* [Data to process]:
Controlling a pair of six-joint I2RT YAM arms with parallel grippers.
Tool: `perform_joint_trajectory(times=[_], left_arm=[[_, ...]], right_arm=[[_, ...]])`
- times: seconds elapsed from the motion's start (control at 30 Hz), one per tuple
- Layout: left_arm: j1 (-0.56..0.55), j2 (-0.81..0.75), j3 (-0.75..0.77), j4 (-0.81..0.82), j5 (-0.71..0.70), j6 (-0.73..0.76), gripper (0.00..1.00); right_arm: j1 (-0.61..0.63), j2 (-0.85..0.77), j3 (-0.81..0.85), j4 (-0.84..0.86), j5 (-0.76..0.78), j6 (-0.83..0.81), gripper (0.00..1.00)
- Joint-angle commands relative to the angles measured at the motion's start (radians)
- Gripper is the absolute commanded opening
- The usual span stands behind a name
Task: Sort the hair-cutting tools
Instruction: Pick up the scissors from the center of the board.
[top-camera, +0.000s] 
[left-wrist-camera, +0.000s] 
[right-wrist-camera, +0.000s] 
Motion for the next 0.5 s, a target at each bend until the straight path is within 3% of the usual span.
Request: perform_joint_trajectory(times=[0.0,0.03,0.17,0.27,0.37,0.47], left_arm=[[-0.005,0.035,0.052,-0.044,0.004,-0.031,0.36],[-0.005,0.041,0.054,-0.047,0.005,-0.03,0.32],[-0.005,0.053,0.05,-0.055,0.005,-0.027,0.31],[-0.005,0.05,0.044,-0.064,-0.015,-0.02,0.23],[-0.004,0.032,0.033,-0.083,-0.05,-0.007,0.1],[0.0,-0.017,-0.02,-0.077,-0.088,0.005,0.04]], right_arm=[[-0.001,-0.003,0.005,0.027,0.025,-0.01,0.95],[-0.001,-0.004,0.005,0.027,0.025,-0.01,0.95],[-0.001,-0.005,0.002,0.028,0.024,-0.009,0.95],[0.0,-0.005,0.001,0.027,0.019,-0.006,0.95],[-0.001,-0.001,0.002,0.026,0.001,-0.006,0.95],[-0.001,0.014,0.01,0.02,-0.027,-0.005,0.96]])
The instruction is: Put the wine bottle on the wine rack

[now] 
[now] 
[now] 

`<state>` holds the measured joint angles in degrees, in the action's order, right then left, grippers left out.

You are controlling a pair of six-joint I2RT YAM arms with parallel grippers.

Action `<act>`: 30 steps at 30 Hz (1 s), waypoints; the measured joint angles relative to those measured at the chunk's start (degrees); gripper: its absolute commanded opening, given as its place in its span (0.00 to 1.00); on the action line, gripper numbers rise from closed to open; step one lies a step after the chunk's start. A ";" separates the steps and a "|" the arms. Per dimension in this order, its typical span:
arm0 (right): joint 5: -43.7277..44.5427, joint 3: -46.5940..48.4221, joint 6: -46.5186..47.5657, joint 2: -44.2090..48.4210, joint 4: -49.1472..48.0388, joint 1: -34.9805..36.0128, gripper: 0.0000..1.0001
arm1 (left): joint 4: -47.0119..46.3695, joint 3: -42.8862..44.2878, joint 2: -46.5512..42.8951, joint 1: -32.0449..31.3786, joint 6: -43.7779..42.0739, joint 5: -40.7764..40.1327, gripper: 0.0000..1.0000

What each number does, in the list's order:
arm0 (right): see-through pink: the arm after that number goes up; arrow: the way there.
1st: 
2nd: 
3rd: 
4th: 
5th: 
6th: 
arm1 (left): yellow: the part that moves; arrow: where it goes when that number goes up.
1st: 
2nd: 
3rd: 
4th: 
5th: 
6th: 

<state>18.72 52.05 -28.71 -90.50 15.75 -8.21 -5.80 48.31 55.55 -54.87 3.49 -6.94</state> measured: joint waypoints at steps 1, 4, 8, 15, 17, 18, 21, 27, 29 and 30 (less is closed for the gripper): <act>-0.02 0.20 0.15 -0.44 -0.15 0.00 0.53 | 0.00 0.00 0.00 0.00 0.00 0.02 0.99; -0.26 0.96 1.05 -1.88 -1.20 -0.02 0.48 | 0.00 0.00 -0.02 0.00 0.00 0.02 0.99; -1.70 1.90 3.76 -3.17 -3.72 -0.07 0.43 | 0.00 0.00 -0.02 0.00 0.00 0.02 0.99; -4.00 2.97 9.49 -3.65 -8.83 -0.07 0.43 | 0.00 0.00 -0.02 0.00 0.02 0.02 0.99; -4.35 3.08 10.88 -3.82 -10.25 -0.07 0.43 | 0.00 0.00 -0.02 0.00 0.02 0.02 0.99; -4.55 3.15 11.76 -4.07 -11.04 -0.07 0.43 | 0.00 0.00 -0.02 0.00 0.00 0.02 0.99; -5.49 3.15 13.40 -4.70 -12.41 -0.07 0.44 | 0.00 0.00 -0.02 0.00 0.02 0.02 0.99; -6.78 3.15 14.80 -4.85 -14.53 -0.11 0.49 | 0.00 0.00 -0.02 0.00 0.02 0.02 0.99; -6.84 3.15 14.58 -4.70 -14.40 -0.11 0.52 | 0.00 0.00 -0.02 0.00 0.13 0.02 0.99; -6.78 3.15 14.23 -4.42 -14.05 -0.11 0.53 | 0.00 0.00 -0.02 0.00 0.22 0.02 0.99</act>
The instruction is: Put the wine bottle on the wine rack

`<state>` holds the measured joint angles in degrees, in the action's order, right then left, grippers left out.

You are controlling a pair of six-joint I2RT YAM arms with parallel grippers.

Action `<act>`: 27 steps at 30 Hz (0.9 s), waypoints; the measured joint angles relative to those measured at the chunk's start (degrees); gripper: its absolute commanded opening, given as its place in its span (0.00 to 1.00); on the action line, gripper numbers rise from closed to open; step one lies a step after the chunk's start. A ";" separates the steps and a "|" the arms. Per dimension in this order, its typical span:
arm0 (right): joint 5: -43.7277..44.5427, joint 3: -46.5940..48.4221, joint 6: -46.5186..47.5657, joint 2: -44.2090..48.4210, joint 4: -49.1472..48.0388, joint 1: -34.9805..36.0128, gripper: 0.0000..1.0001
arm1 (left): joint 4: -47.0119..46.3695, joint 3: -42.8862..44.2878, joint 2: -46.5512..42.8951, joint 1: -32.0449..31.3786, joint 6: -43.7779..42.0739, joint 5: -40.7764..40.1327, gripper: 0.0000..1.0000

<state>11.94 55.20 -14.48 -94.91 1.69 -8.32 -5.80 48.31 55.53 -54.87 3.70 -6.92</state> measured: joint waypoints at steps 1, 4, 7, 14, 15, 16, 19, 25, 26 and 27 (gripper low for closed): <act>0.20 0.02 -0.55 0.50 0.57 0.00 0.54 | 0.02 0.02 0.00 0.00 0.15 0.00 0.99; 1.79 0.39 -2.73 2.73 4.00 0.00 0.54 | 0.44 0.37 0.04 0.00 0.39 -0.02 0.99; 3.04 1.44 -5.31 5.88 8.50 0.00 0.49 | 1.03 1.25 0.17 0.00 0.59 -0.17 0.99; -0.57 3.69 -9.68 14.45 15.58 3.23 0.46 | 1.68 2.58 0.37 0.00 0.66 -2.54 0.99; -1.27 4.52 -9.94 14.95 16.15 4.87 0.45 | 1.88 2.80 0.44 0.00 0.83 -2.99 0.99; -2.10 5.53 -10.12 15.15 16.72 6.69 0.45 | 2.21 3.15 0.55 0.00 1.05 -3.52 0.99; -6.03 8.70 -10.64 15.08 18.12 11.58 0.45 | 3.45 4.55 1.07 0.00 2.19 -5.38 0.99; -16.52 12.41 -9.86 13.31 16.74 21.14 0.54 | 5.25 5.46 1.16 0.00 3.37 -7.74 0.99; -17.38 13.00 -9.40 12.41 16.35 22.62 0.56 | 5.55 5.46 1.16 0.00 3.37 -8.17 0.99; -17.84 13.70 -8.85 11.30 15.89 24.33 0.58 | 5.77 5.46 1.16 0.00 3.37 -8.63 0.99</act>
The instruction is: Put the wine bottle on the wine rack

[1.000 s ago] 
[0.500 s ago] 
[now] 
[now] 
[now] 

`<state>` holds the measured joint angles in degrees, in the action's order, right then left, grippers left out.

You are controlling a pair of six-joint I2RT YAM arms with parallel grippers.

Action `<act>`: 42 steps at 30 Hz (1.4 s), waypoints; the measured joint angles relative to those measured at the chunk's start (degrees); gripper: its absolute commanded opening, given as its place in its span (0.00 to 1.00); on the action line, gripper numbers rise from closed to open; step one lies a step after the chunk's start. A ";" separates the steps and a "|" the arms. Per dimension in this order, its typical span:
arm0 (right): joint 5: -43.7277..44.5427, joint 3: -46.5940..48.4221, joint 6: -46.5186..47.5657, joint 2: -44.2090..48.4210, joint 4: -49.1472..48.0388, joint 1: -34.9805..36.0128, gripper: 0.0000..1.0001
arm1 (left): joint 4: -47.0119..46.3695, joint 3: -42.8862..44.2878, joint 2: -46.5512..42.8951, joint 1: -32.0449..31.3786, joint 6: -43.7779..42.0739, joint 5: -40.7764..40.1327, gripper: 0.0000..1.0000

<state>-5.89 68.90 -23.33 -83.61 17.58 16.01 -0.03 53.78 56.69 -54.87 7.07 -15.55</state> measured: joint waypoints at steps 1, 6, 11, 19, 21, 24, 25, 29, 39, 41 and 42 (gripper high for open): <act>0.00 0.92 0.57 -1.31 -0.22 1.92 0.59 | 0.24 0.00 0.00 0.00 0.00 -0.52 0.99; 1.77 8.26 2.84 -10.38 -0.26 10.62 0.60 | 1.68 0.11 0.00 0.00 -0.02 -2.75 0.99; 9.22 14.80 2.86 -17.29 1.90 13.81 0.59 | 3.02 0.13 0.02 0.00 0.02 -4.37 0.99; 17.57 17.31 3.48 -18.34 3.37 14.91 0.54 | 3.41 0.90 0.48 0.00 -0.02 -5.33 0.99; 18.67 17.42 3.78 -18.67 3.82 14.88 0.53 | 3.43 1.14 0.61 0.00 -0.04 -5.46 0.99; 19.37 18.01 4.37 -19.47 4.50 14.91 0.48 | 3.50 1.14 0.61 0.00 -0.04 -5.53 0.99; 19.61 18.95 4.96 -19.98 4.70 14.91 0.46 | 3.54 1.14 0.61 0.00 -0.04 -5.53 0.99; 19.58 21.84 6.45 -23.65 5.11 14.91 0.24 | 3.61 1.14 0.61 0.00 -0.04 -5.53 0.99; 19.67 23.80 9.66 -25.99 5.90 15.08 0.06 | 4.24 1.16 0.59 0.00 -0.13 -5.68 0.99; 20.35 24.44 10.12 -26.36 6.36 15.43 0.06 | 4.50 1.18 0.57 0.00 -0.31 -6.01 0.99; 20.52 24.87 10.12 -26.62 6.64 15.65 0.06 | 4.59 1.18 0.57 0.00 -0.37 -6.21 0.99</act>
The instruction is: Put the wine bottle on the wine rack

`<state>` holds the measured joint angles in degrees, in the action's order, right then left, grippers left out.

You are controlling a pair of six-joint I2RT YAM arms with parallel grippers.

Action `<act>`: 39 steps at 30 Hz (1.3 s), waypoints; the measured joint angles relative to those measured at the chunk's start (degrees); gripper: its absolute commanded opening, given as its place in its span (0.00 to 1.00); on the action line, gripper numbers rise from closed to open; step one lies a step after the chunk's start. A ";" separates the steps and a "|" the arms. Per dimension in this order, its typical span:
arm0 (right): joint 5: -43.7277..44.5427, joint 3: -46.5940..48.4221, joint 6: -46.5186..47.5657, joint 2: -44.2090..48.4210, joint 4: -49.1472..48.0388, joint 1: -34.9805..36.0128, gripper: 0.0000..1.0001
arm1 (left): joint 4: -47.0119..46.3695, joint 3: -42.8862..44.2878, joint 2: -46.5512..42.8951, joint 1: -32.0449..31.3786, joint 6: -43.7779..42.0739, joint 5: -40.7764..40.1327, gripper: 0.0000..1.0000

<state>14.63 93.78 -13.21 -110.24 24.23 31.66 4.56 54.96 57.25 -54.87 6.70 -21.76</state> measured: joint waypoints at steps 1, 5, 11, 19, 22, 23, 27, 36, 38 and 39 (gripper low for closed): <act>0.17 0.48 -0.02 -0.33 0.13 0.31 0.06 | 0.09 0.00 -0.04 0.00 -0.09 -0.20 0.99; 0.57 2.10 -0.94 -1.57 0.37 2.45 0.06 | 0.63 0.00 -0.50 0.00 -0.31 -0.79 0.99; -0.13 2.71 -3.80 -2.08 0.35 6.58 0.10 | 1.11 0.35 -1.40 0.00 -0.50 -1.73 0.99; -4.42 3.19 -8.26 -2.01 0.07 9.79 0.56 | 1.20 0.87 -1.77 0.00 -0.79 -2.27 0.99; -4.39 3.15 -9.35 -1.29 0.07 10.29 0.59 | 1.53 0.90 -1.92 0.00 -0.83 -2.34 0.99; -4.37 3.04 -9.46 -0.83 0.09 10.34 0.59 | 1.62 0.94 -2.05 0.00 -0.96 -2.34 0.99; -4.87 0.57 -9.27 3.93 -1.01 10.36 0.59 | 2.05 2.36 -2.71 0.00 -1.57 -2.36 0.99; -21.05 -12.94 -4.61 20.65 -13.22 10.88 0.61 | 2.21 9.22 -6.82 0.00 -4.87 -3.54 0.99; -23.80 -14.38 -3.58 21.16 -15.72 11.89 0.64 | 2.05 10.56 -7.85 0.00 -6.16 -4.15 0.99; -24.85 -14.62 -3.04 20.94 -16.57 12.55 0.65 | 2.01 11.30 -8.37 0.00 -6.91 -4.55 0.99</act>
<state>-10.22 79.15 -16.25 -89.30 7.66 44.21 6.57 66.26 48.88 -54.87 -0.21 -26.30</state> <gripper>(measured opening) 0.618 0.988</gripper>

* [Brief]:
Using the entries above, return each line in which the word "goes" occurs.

* [Response box]:
arm0 (right): see-through pink: the arm after that number goes up; arrow: the way there.
arm1 (left): yellow: the part that moves; arrow: where it goes when that number goes up.

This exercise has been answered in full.